◆ **Action item**
Whatever lines the data contains, output all of them unchanged.

◆ **Data excerpt**
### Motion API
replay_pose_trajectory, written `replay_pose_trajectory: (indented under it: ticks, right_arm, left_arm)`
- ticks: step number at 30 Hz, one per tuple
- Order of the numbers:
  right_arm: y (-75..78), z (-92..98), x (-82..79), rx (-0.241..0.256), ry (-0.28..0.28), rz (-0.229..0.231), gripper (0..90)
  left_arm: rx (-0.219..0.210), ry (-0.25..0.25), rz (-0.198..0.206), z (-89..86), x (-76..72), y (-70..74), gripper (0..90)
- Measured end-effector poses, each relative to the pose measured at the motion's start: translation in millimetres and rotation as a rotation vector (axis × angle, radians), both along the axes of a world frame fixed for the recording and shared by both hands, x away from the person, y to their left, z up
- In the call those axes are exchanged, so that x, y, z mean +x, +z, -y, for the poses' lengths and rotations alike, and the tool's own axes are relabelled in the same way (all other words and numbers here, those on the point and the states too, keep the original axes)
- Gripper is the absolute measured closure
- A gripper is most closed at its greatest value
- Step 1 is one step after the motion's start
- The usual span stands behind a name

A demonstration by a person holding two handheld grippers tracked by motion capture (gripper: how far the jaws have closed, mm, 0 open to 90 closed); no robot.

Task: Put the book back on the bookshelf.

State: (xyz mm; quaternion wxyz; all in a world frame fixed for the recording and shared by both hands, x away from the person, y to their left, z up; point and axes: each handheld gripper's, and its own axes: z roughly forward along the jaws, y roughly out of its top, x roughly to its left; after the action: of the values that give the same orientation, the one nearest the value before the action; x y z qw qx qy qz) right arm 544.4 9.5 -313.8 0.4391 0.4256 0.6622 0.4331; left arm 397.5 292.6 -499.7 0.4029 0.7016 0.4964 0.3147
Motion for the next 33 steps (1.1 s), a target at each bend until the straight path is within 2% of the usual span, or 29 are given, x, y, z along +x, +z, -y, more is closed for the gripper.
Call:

◆ **Written solution**
### Motion API
replay_pose_trajectory, written `replay_pose_trajectory: (indented under it: ticks, right_arm, left_arm)`
- ticks: step number at 30 Hz, one per tuple
- Order of the numbers:
  right_arm: y (-75..78), z (-92..98), x (-82..79), rx (-0.241..0.256), ry (-0.28..0.28), rz (-0.229..0.231), gripper (0..90)
  left_arm: rx (-0.219..0.210), ry (-0.25..0.25), rz (-0.198..0.206), z (-89..86), x (-76..72), y (-70..74), gripper (0..90)
- Measured end-effector poses, each relative to the pose measured at the motion's start: translation in millimetres and rotation as a rotation vector (axis × angle, radians), both along the axes of a world frame fixed for the recording and shared by both hands, x away from the person, y to their left, z up
- In the call those axes are exchanged, so that x, y, z mean +x, +z, -y, for the poses' lengths and rotations alike, and the tool's own axes are relabelled in the same way (all other words and numbers here, those on the point and the states too, keep the original axes)
- Gripper is the absolute measured closure
- A gripper is most closed at its greatest value
- Step 1 is one step after the motion's start
- The usual span stands behind a name

A demonstration by a person holding two handheld grippers tracked by motion capture (gripper: how far the jaws have closed, mm, 0 open to 90 closed); no robot.

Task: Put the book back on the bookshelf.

State: (xyz mm; quaternion wxyz; all in a world frame fixed for the recording and shared by both hands, x away from the person, y to their left, z up; point and axes: each handheld gripper's, and its own axes: z roughly forward along the jaws, y roughly out of its top, x roughly to its left; after the action: of the values that give the same orientation, the one nearest the value before the action; x y z qw qx qy qz) right arm 544.4 9.5 -313.8 0.4391 0.4256 0.6622 0.4331; left arm 397.5 292.6 -499.7 0.4029 0.7016 0.4964 0.3147
Motion for the next 33 steps (1.1 s), a target at each bend until the straight path is within 2% of the usual span, or 29 are given, x, y, z along +x, +z, -y, more is closed for the gripper.
Call:

With that, the exercise is done.